▶ **What to work on**
For the material below, return exactly the lines starting at the line containing "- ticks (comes" and ending at the line containing "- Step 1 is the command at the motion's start", both ends included, and no others.

▶ **Data provided**
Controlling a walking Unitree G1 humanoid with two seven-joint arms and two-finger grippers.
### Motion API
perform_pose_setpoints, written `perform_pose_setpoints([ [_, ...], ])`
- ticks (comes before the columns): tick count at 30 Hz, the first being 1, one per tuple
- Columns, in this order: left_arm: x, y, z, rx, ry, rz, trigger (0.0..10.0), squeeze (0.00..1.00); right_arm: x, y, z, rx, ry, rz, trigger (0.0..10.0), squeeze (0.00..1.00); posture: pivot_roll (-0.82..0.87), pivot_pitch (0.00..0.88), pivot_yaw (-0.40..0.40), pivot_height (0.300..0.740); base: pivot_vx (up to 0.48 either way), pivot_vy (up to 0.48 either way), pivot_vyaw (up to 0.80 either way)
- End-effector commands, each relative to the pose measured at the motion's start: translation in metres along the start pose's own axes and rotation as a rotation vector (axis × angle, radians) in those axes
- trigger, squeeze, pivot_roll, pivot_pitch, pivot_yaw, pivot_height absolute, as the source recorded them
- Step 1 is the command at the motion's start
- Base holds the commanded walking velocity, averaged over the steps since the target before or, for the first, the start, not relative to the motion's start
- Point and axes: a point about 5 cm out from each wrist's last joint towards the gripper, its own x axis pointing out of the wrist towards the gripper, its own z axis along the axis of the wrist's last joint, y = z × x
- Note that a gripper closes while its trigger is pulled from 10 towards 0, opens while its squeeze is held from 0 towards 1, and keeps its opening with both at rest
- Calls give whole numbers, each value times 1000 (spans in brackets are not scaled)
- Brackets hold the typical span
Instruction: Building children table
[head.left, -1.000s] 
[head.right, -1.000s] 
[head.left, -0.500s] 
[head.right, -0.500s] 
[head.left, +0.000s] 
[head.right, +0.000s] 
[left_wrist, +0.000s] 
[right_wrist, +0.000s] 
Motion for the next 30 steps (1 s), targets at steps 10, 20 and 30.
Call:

▶ **Answer**
- ticks (comes before the columns): tick count at 30 Hz, the first being 1, one per tuple
- Columns, in this order: left_arm: x, y, z, rx, ry, rz, trigger (0.0..10.0), squeeze (0.00..1.00); right_arm: x, y, z, rx, ry, rz, trigger (0.0..10.0), squeeze (0.00..1.00); posture: pivot_roll (-0.82..0.87), pivot_pitch (0.00..0.88), pivot_yaw (-0.40..0.40), pivot_height (0.300..0.740); base: pivot_vx (up to 0.48 either way), pivot_vy (up to 0.48 either way), pivot_vyaw (up to 0.80 either way)
- End-effector commands, each relative to the pose measured at the motion's start: translation in metres along the start pose's own axes and rotation as a rotation vector (axis × angle, radians) in those axes
- trigger, squeeze, pivot_roll, pivot_pitch, pivot_yaw, pivot_height absolute, as the source recorded them
- Step 1 is the command at the motion's start

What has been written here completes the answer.